--- Exercise goal ---
Each line in the listing is to be restated exactly.

+ + +

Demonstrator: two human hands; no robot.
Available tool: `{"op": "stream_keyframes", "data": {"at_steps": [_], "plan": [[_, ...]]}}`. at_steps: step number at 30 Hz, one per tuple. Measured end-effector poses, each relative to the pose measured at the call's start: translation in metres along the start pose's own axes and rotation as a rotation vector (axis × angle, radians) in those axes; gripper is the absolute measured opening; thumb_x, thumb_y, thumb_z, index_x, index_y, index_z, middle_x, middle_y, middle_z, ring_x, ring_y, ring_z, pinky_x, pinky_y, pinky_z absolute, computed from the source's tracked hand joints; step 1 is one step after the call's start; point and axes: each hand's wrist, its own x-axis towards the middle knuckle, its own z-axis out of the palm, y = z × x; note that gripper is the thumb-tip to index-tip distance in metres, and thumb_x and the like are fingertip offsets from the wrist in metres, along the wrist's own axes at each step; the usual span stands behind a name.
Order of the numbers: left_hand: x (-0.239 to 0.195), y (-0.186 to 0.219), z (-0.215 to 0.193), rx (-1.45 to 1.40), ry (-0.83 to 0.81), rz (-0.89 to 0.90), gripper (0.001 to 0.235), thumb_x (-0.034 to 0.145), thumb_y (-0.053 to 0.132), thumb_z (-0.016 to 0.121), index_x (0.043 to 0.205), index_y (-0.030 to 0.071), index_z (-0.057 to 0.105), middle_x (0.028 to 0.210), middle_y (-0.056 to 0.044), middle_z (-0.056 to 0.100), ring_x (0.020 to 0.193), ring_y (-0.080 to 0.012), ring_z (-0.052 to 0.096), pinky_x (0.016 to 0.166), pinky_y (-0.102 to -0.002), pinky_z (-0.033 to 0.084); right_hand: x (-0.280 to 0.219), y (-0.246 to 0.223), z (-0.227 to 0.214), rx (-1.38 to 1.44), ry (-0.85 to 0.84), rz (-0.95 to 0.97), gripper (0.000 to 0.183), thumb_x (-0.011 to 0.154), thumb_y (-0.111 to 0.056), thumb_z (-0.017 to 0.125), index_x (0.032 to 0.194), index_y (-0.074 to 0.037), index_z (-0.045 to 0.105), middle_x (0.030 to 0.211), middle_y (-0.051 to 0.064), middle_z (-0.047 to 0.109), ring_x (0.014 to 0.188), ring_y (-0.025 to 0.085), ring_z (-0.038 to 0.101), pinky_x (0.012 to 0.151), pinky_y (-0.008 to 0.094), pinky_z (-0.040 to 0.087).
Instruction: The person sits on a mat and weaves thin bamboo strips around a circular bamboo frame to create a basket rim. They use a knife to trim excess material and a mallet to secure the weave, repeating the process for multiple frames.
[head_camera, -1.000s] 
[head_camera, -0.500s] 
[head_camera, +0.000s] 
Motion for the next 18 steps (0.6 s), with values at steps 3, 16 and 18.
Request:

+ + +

--- Solution to the problem ---
Demonstrator: two human hands; no robot.
Available tool: `{"op": "stream_keyframes", "data": {"at_steps": [_], "plan": [[_, ...]]}}`. at_steps: step number at 30 Hz, one per tuple. Measured end-effector poses, each relative to the pose measured at the call's start: translation in metres along the start pose's own axes and rotation as a rotation vector (axis × angle, radians) in those axes; gripper is the absolute measured opening; thumb_x, thumb_y, thumb_z, index_x, index_y, index_z, middle_x, middle_y, middle_z, ring_x, ring_y, ring_z, pinky_x, pinky_y, pinky_z absolute, computed from the source's tracked hand joints; step 1 is one step after the call's start; point and axes: each hand's wrist, its own x-axis towards the middle knuckle, its own z-axis out of the palm, y = z × x; note that gripper is the thumb-tip to index-tip distance in metres, and thumb_x and the like are fingertip offsets from the wrist in metres, along the wrist's own axes at each step; the usual span stands behind a name.
Order of the numbers: left_hand: x (-0.239 to 0.195), y (-0.186 to 0.219), z (-0.215 to 0.193), rx (-1.45 to 1.40), ry (-0.83 to 0.81), rz (-0.89 to 0.90), gripper (0.001 to 0.235), thumb_x (-0.034 to 0.145), thumb_y (-0.053 to 0.132), thumb_z (-0.016 to 0.121), index_x (0.043 to 0.205), index_y (-0.030 to 0.071), index_z (-0.057 to 0.105), middle_x (0.028 to 0.210), middle_y (-0.056 to 0.044), middle_z (-0.056 to 0.100), ring_x (0.020 to 0.193), ring_y (-0.080 to 0.012), ring_z (-0.052 to 0.096), pinky_x (0.016 to 0.166), pinky_y (-0.102 to -0.002), pinky_z (-0.033 to 0.084); right_hand: x (-0.280 to 0.219), y (-0.246 to 0.223), z (-0.227 to 0.214), rx (-1.38 to 1.44), ry (-0.85 to 0.84), rz (-0.95 to 0.97), gripper (0.000 to 0.183), thumb_x (-0.011 to 0.154), thumb_y (-0.111 to 0.056), thumb_z (-0.017 to 0.125), index_x (0.032 to 0.194), index_y (-0.074 to 0.037), index_z (-0.045 to 0.105), middle_x (0.030 to 0.211), middle_y (-0.051 to 0.064), middle_z (-0.047 to 0.109), ring_x (0.014 to 0.188), ring_y (-0.025 to 0.085), ring_z (-0.038 to 0.101), pinky_x (0.012 to 0.151), pinky_y (-0.008 to 0.094), pinky_z (-0.040 to 0.087).
Instruction: The person sits on a mat and weaves thin bamboo strips around a circular bamboo frame to create a basket rim. They use a knife to trim excess material and a mallet to secure the weave, repeating the process for multiple frames.
[head_camera, -1.000s] 
[head_camera, -0.500s] 
[head_camera, +0.000s] 
Motion for the next 18 steps (0.6 s), with values at steps 3, 16 and 18.
Request:

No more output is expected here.